Lula no Maracanã

A cerimônia de abertura do PAN 2007 no Maracanã, revelou duas novidades ao país: a auto-estima recuperada do Rio de Janeiro, depois de tantas notícias negativas e sangrentas, e a baixa-estima popular escancarada com a vaia monumental de 90 mil pessoas ao presidente Lula, depois de tantas pesquisas de opinião triunfais e inebriantes. A festa, belíssima, com as cores e a energia que só o Rio seria capaz de produzir, pode ser o marco de uma trajetória de alto astral que sempre foi a marca da Cidade Maravilhosa, até ser acuada e desfigurada anos atrás pelo crime organizado e pelo tráfico de drogas, que mata, vicia, assusta e corrompe. A vaia, estrondosa, pode ser um ponto de inflexão na curva estável de popularidade de um presidente que resiste a tudo – navalha, Zé Dirceu, sanguessuga, Palocci, mensalão, vampiros da Saúde, Delúbio, os aloprados do PT, Waldomiro Diniz, furacão, Vavá.

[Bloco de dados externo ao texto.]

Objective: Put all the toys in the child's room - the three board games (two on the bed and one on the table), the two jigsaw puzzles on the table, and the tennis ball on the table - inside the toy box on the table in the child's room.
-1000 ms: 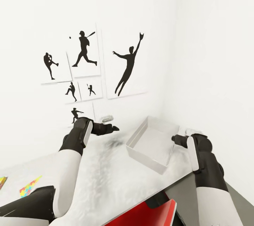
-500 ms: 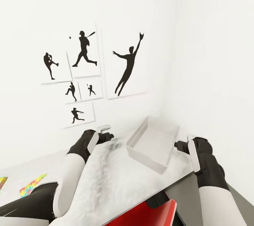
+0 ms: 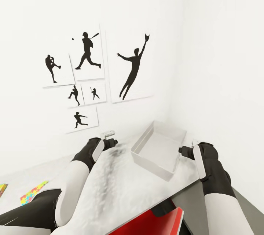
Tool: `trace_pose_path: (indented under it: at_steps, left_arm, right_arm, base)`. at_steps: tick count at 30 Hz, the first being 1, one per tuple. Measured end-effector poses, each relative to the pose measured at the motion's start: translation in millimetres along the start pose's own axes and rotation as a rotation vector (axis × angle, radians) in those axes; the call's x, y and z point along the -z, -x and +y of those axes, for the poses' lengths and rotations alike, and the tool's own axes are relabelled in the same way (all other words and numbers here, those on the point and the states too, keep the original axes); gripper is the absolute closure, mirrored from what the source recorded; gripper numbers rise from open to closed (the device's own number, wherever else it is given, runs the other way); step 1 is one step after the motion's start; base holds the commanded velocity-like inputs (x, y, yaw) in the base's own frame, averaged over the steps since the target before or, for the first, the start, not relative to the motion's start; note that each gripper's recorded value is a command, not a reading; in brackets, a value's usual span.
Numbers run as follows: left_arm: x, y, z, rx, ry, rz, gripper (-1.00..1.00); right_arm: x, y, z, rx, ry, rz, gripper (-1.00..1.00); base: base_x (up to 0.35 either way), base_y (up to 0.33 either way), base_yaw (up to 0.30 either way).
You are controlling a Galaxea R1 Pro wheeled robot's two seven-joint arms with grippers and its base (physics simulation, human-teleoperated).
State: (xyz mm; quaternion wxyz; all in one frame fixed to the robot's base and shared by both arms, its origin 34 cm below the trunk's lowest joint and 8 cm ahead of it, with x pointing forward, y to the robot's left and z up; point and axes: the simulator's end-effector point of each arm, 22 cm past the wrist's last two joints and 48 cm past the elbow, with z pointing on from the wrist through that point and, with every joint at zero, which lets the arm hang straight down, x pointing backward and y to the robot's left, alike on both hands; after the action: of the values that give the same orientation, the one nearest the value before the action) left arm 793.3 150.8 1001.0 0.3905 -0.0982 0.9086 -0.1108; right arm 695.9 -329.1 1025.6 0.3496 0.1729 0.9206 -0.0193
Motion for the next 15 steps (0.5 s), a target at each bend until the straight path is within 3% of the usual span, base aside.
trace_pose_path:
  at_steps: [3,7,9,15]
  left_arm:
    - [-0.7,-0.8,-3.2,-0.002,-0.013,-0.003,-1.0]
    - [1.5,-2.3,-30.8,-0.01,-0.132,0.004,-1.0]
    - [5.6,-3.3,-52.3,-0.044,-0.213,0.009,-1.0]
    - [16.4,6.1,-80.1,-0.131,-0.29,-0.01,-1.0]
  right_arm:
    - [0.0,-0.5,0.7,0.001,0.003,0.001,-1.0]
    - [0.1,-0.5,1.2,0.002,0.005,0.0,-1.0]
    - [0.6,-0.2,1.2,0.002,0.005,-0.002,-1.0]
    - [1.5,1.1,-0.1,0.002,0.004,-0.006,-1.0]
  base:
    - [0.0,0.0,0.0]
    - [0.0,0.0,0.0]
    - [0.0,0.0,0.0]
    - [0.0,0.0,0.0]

Impávido, Lula atravessou este circo de horrores indiferente, cego e surdo a tudo e a todos. Não era nada com ele, embora respingando no ministro do peito, no assessor de confiança, no gabinete ao lado, no irmão ingênuo e simplório. Na rede de Lula, era tudo lambari, incapazes de serem confundidos com os verdadeiros tubarões da corrupção. E isso, segundo as pesquisas de vários institutos, medida ao longo de meses a fio, era a percepção dos brasileiros, pacientes e complacentes, cada vez mais encantados com o presidente da República e com os números vigorosos de uma política vigorosa e estável. Estádio nunca foi problema para Lula. Desde o campo de Vila Euclides, no ABC paulista, onde ele se projetou como herói da classe trabalhadora em plena ditadura, comandando greves e plantando as sementes do primeiro partido operário de massa da política brasileira. Só agora, mais recentemente, num ou noutro evento Brasil afora, Lula experimentou o sabor amargo de vaias, geralmente de grupos menores que se infiltravam na solenidade. Parecia coisa de xiitas do MSLT ou de ressentidos da esquerda radical do PSOL e do PSTU.
Agora, no Maracanã, foi diferente. Nunca antes na história deste país, como diria o próprio Lula, um presidente foi vaiado por um Maracanã lotado. Quando o presidente do Comitê Olímpico Brasileiro, Carlos Nuzman, agradeceu ao microfone pelo apoio das três esferas de governo – federal, estadual e municipal -, ouviu-se o que milhares de pesquisadores dos institutos de opinião não escutaram nos últimos cinco anos. Uma sonora, clara, uníssona, retumbante vaia, capaz de consolar o juiz de futebol mais salafrário. Nuzman teve o cuidado de não citar o nome, falou apenas em "presidente". Não adiantou. Na seqüência, quando o orador homenageou o "governador", sem citar o nome de Sérgio Cabral, a vaia prosseguiu, firme e forte.
Só ao citar o "prefeito", sem declarar o nome de César Maia, é que a platéia, convertida, se derramou em aplausos e nítida aprovação. O que só deve ter piorado o impacto da cena na cabeça do presidente. Minutos depois, quando o mexicano presidente do Comitê Olímpico das Américas anunciou a palavra iminente de Lula, nova e consagradora vaia. A cena final mostrou Lula, com um papel na mão, pronto para declarar o Pan do Rio oficialmente aberto, distinção reservada à maior autoridade do país. Diante do caos iminente, Nuzman retomou o microfone e poupou Lula do vexame final, fazendo ele mesmo a declaração de abertura. Lula conseguiu ser o primeiro brasileiro amedalhado do Pan 2007. Não foi ouro, nem prata, nem bronze. O que foi, talvez só as novas pesquisas poderão mostrar.